[Dataset records]
=====
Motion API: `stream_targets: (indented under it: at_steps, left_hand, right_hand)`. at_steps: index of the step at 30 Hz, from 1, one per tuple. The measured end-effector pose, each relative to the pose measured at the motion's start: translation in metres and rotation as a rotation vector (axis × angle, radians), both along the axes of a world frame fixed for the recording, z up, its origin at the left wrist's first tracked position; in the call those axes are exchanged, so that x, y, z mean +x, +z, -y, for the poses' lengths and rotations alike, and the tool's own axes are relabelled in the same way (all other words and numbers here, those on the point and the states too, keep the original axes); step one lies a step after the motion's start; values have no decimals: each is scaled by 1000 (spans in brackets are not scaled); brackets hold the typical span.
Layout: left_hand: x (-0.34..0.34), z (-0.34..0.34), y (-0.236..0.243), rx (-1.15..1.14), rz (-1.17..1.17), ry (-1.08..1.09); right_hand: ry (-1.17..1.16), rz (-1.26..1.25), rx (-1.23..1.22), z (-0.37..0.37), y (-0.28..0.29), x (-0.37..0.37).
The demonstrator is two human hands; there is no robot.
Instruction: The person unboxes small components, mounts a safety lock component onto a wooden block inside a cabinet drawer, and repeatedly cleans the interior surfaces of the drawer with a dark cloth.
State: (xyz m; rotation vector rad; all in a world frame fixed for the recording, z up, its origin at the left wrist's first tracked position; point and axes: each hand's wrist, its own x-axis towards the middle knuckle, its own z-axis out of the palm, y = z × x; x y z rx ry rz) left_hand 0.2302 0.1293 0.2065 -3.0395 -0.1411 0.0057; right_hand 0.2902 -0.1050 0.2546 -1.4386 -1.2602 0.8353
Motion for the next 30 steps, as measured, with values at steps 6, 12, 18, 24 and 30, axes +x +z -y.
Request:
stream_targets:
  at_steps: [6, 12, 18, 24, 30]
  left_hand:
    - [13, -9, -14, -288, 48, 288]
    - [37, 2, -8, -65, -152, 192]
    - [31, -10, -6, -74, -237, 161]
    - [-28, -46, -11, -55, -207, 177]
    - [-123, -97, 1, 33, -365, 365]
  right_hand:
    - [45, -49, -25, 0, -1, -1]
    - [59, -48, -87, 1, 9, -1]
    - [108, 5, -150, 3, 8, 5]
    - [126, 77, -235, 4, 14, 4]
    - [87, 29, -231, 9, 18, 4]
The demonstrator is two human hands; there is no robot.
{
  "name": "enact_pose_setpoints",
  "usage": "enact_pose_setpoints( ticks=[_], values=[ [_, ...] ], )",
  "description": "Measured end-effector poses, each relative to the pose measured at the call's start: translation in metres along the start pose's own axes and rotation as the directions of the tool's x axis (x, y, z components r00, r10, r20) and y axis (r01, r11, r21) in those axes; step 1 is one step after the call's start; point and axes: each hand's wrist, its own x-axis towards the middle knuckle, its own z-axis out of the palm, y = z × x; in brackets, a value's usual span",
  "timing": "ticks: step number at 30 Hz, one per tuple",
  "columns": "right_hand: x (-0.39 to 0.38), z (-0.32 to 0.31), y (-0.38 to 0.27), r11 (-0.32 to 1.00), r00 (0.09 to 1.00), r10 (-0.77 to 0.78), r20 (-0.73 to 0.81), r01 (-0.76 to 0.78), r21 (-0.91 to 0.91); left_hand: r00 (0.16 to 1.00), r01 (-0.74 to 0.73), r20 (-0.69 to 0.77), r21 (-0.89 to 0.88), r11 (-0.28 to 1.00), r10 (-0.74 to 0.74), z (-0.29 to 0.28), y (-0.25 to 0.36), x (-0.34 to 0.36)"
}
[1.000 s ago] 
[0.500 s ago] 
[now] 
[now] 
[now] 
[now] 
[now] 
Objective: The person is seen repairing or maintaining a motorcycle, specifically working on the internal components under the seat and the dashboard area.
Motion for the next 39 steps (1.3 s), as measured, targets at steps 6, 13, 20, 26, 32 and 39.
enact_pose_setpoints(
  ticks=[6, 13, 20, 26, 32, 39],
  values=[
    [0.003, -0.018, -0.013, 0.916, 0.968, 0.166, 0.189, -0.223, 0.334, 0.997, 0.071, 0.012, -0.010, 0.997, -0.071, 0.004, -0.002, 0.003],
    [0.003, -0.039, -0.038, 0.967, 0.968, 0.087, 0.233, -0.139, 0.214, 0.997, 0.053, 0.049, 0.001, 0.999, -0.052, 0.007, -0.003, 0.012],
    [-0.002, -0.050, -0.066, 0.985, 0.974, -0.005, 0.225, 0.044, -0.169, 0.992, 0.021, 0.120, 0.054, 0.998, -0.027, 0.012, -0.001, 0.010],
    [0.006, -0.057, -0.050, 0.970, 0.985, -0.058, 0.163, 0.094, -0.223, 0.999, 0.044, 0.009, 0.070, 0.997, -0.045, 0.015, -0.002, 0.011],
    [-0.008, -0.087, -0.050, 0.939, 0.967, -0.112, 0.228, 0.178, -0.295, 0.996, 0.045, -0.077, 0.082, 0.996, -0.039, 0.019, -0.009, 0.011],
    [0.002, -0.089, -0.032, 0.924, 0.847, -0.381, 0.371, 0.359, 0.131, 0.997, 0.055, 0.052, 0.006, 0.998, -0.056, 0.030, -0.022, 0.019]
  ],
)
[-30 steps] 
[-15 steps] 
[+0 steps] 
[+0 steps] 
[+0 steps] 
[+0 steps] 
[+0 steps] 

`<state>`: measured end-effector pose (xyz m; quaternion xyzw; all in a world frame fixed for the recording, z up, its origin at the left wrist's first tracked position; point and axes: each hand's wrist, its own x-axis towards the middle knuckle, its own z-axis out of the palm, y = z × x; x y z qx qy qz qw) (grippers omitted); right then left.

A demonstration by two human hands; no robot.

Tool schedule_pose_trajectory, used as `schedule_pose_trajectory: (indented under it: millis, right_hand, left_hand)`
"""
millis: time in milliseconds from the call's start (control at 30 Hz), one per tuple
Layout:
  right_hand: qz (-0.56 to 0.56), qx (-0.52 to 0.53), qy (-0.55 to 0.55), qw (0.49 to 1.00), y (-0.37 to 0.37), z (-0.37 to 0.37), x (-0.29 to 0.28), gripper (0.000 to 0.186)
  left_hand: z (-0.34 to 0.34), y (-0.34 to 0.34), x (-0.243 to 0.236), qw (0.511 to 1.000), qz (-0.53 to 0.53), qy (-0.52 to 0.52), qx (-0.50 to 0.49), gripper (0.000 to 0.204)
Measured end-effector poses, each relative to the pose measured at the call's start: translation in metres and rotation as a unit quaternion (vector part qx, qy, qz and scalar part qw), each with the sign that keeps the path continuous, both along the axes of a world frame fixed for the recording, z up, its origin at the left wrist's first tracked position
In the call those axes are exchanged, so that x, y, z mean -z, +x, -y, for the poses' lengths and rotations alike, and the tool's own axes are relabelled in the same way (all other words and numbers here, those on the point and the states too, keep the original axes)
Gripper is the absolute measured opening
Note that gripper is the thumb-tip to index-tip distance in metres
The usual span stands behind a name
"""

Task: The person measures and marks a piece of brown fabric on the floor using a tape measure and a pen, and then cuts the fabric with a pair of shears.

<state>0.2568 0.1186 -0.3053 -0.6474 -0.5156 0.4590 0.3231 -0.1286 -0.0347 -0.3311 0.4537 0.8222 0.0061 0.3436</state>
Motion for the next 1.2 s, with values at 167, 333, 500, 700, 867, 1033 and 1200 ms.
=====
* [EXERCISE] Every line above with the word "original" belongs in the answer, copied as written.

* [RESULT OF THE TASK]
Motion API: `stream_targets: (indented under it: at_steps, left_hand, right_hand)`. at_steps: index of the step at 30 Hz, from 1, one per tuple. The measured end-effector pose, each relative to the pose measured at the motion's start: translation in metres and rotation as a rotation vector (axis × angle, radians), both along the axes of a world frame fixed for the recording, z up, its origin at the left wrist's first tracked position; in the call those axes are exchanged, so that x, y, z mean +x, +z, -y, for the poses' lengths and rotations alike, and the tool's own axes are relabelled in the same way (all other words and numbers here, those on the point and the states too, keep the original axes); step one lies a step after the motion's start; values have no decimals: each is scaled by 1000 (spans in brackets are not scaled); brackets hold the typical span.
In the call those axes are exchanged, so that x, y, z mean -z, +x, -y, for the poses' lengths and rotations alike, and the tool's own axes are relabelled in the same way (all other words and numbers here, those on the point and the states too, keep the original axes)

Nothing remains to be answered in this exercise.